Task » Everything in the data that follows has to be repeated verbatim.

Input data »
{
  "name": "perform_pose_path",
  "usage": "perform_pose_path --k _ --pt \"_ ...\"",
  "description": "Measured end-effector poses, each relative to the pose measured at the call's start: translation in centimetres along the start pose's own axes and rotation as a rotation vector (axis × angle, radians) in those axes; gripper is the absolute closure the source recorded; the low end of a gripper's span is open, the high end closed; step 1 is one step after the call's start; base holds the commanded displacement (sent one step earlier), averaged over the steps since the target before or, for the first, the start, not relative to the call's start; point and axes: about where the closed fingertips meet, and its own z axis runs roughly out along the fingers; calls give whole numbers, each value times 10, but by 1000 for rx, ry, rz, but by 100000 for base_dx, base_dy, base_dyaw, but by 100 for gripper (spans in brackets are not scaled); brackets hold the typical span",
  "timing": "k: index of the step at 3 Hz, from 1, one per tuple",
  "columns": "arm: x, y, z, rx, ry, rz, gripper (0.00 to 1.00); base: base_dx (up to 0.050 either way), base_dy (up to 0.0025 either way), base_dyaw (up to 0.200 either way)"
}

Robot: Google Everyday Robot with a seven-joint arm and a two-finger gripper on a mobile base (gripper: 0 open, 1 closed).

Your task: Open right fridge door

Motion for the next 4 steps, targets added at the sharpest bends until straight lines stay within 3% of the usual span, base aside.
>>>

Solution for this task »
{
  "name": "perform_pose_path",
  "usage": "perform_pose_path --k _ --pt \"_ ...\"",
  "description": "Measured end-effector poses, each relative to the pose measured at the call's start: translation in centimetres along the start pose's own axes and rotation as a rotation vector (axis × angle, radians) in those axes; gripper is the absolute closure the source recorded; the low end of a gripper's span is open, the high end closed; step 1 is one step after the call's start; base holds the commanded displacement (sent one step earlier), averaged over the steps since the target before or, for the first, the start, not relative to the call's start; point and axes: about where the closed fingertips meet, and its own z axis runs roughly out along the fingers; calls give whole numbers, each value times 10, but by 1000 for rx, ry, rz, but by 100000 for base_dx, base_dy, base_dyaw, but by 100 for gripper (spans in brackets are not scaled); brackets hold the typical span",
  "timing": "k: index of the step at 3 Hz, from 1, one per tuple",
  "columns": "arm: x, y, z, rx, ry, rz, gripper (0.00 to 1.00); base: base_dx (up to 0.050 either way), base_dy (up to 0.0025 either way), base_dyaw (up to 0.200 either way)"
}

Robot: Google Everyday Robot with a seven-joint arm and a two-finger gripper on a mobile base (gripper: 0 open, 1 closed).

Your task: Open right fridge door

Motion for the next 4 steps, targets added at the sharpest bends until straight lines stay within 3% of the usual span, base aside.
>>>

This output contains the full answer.